If not, aim to get your debt to manageable levels before embarking on parenthood.

Are You Saving 10% of Your Pay?

(Hint: You should be, whether you’re planning for a baby or not.) We’re big fans of automatic transfers from your paycheck to your savings account. You’re saving specifically for a baby, so this saving should be in addition to your 401(k) or other retirement savings.

Will Your Loved Ones Help With Child Care?

One of the biggest expenses is child care once you return to work. Having a partner or close family and friends who can share in the care of the child will make the situation much easier.

RELATED: How to Budget My Money for Savings

Will Your Friends Throw You a Shower?

Outfitting a nursery and buying things like car seats, strollers, and bouncers can easily add up to more than $1,000. A baby shower will probably offset a large portion of that, especially if you register at an online baby store.

Are You a Disciplined Shopper?

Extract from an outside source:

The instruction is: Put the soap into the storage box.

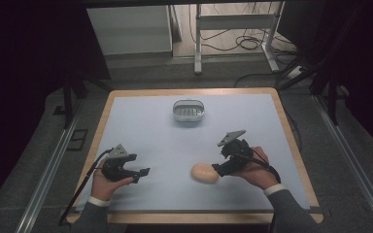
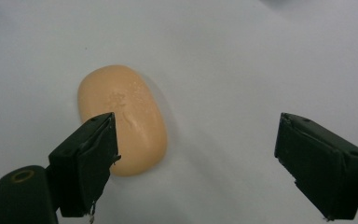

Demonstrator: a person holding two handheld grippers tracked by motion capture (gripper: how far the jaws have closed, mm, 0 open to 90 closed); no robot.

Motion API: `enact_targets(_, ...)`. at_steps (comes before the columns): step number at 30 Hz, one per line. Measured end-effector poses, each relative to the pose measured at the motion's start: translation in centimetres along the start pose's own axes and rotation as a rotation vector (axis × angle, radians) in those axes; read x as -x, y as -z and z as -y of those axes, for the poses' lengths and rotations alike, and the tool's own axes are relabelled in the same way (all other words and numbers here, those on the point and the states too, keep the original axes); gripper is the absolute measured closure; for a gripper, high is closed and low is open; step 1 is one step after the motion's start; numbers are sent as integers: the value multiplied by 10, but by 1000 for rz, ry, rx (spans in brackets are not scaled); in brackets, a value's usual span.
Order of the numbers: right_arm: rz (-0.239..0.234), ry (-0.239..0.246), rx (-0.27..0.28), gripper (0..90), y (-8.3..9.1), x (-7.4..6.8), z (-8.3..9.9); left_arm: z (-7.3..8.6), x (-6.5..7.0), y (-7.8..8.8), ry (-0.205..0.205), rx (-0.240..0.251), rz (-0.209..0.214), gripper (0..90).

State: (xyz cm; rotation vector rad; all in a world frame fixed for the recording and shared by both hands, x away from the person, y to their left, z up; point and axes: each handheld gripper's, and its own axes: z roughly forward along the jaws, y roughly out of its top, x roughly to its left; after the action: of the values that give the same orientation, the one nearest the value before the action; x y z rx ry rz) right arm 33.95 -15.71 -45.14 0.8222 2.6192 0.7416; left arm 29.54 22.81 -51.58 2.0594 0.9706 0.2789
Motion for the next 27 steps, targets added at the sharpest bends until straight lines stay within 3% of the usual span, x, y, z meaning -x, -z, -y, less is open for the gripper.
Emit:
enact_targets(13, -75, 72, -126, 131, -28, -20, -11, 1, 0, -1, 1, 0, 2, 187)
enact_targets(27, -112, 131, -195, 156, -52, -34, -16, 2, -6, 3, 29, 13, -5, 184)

Do You Have Friends With Babies?

If buying clothes for yourself is hard to resist, it’s doubly so when shopping for an adorable baby. Develop that discipline now, since baby clothes—even lovely ones—will likely fit your newborn for three months or less. Nabbing used clothes and toys from friends’ and siblings’ children will save big money.

No matter how hard you try, you can never be fully prepared for the life change that is a baby. All the same, getting your finances in shape beforehand will give you one fewer source of anxiety as you start out on this massive adventure.